▶ Exercise brief:
Pictures within the data are to be left out; everything else must be reproduced exactly.
-------- Collected material --------
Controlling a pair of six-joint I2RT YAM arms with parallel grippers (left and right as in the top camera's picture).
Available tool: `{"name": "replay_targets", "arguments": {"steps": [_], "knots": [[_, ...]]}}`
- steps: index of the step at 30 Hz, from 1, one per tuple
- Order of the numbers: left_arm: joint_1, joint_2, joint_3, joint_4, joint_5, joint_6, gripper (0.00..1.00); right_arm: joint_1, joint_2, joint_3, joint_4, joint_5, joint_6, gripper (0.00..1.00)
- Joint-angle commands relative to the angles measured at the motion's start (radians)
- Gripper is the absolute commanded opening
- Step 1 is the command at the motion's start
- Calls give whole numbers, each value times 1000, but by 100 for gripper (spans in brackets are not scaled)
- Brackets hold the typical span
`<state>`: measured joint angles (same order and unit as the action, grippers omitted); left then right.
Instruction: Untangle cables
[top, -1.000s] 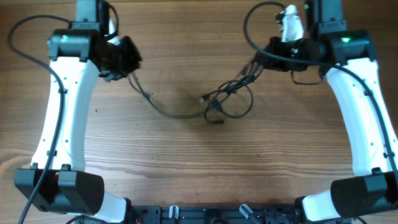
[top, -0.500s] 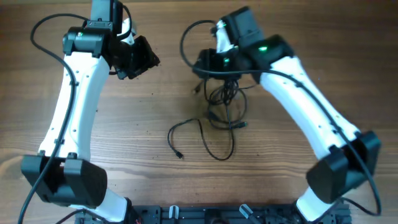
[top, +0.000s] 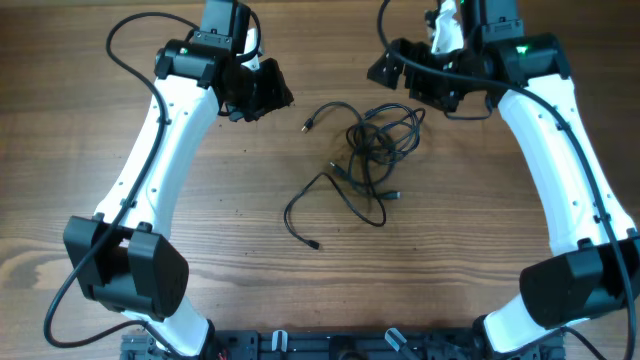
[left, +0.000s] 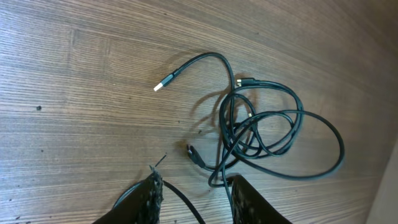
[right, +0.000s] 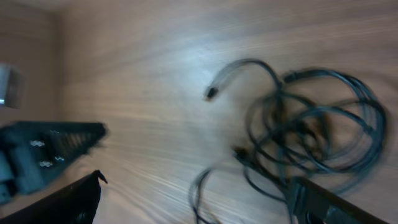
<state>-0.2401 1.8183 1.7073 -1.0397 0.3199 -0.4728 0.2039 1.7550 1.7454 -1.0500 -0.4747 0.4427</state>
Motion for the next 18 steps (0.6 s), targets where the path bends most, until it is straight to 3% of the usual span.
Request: {"name": "replay_targets", "arguments": {"steps": [1,6,10,18], "knots": [[-9,6,-2,24,8,7,40,-11,-11,14,-35,168,-21,98],[-139,51,-2,106,140,182,50,-198,-11,14,-68,163,-50,99],[-239,130,-2,109,140,182,49,-303,-11,14,-85,161,-80,100],[-383,266,-2,155,140,182,45,-315,-11,13,-91,167,-155,100]]}}
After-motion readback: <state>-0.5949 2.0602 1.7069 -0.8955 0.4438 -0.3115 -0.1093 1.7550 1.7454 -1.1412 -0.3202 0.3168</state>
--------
▶ Task solution:
Controlling a pair of six-joint I2RT YAM arms with parallel grippers (left and right as in the top camera's picture).
Available tool: `{"name": "replay_targets", "arguments": {"steps": [_], "knots": [[_, ...]]}}`
- steps: index of the step at 30 Hz, from 1, one per tuple
- Order of the numbers: left_arm: joint_1, joint_2, joint_3, joint_4, joint_5, joint_6, gripper (0.00..1.00); right_arm: joint_1, joint_2, joint_3, joint_4, joint_5, joint_6, gripper (0.00..1.00)
- Joint-angle commands relative to the angles measured at the motion's start (radians)
- Gripper is the absolute commanded opening
- Step 1 is the command at the motion's start
- Calls give whole numbers, each value times 1000, but by 100 for gripper (spans in brackets are not scaled)
- Brackets hold the typical span
`<state>`: measured joint angles (same order and unit as the action, grippers omitted); left then right.
Instruction: Untangle cables
[top, -1.000s] 
[top, -0.500s] 
[top, +0.000s] 
[left, +0.000s] 
[right, +0.000s] 
<state>-0.2401 1.8183 1.7073 -1.0397 0.3199 -0.4728 0.2039 1.7550 1.7454 -1.0500 -0.4747 0.4427</state>
Motion for the next 18 steps (0.6 s), targets where the path bends most, until it is straight to 3% of the usual span.
Request: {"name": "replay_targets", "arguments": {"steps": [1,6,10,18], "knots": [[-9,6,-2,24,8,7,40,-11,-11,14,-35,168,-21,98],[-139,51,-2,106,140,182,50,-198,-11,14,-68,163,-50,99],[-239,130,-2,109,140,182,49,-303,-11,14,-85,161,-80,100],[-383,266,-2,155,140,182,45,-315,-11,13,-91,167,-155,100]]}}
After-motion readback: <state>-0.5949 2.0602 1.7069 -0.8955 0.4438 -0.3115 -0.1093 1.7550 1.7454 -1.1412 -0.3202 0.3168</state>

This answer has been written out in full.